A correction to this article is available online at https://​doi.​org/​10.​1007/​s10151-018-1805-2.

Abstract

Background

Distal Doppler-guided transanal hemorrhoidal dearterialization with mucopexy (Doppler-guided THD) seems to be associated with better short-term outcomes than conventional hemorrhoidectomy, but there are little data about long-term recurrence.
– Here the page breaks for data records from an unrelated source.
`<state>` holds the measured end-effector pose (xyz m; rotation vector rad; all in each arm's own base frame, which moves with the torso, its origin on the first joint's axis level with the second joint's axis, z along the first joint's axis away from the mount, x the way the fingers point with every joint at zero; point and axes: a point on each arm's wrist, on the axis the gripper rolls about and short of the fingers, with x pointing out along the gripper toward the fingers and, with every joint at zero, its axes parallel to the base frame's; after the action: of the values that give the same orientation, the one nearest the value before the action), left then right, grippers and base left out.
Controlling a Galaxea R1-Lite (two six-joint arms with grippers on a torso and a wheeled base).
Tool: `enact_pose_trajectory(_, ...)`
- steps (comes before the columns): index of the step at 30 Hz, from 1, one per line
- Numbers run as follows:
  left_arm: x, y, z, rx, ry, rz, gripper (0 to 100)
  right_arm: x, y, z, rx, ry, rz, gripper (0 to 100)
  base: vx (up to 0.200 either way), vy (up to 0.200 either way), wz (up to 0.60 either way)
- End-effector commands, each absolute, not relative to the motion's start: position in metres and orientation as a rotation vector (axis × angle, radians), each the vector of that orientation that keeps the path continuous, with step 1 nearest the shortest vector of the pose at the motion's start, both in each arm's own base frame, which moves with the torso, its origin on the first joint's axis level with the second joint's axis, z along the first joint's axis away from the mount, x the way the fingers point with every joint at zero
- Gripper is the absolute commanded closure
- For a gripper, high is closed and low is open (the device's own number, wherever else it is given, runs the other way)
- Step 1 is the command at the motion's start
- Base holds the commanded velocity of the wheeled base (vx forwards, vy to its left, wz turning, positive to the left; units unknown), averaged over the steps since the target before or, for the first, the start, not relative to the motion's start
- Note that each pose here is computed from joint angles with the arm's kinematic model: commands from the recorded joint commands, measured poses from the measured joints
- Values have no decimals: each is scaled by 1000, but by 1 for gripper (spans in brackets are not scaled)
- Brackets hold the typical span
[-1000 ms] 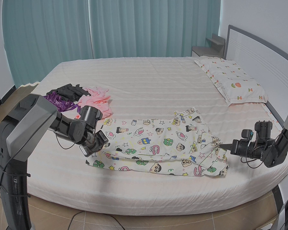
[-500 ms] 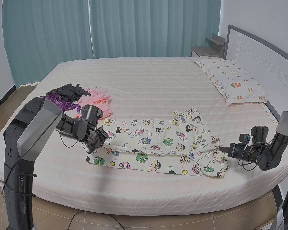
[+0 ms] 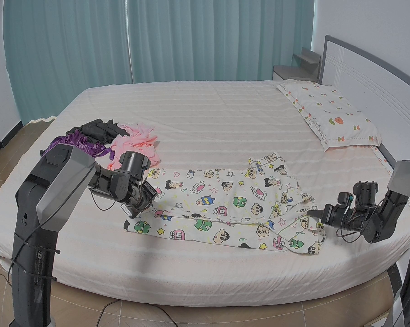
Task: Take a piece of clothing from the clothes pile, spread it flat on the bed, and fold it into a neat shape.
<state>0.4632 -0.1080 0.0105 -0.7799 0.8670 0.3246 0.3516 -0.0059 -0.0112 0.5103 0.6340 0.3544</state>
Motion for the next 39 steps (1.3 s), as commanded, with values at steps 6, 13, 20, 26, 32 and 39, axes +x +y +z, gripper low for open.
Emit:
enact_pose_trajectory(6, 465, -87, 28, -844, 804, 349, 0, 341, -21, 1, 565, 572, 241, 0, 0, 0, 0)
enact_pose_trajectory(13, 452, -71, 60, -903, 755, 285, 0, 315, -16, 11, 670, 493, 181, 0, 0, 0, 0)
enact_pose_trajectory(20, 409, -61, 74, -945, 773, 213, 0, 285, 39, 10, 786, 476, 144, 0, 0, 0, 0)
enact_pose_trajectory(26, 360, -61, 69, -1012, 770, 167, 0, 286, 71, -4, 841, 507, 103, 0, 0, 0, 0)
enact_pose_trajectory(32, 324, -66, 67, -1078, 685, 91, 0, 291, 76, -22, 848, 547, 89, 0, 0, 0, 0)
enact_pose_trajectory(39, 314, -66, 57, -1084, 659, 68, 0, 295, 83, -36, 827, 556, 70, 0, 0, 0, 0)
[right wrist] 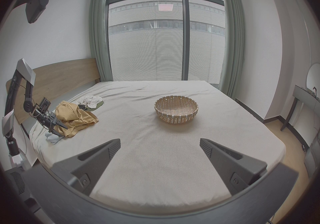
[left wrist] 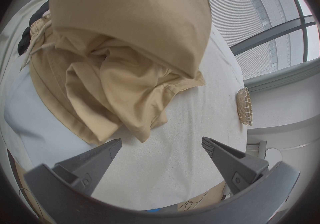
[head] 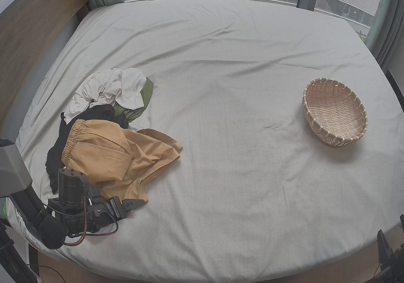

The aim of this study was to compare Doppler-guided THD for grade III–IV hemorrhoids with conventional hemorrhoidectomy with regard to long-term postoperative morbidity and recurrence.

Methods

This was a single-center longitudinal and comparative study of a cohort of patients who underwent either distal Doppler-guided THD with low ligation of the hemorrhoidal artery and mucopexy or conventional excisional hemorrhoidectomy (Milligan and Morgan or Ferguson) for grade III and IV hemorrhoids. Short- and long-term postoperative morbidity was recorded. Severity of hemorrhoid symptoms (bleeding, prolapse, manual reduction, discomfort or pain and impact on quality of life) and fecal continence status (Vaizey score) were evaluated before surgery and at minimum of 1 year after surgery.

Results

Eighty-three patients were included in the study. Forty-nine patients (59%) underwent Doppler-guided THD, and 34 (41%) patients underwent conventional hemorrhoidectomy. The 30-day postoperative surgical morbidity was 26.5% in the Doppler-guided THD group and 8.82% in the conventional hemorrhoidectomy group (p = 0.085). No significant differences between the groups were observed in terms of persistence of bleeding, prolapse, need for manual reduction in prolapse and pain. One (2%) patient in the THD group and 2 (5.4%) patients in the conventional hemorrhoidectomy group needed further surgical procedures. Minor fecal incontinence occurred only after conventional hemorrhoidectomy in 2 (5.4%) patients.

Conclusions

Our results showed that Doppler-guided THD is not inferior to conventional excisional hemorrhoidectomy for advanced hemorrhoidal disease in terms of postoperative complications and long-term recurrence of symptoms.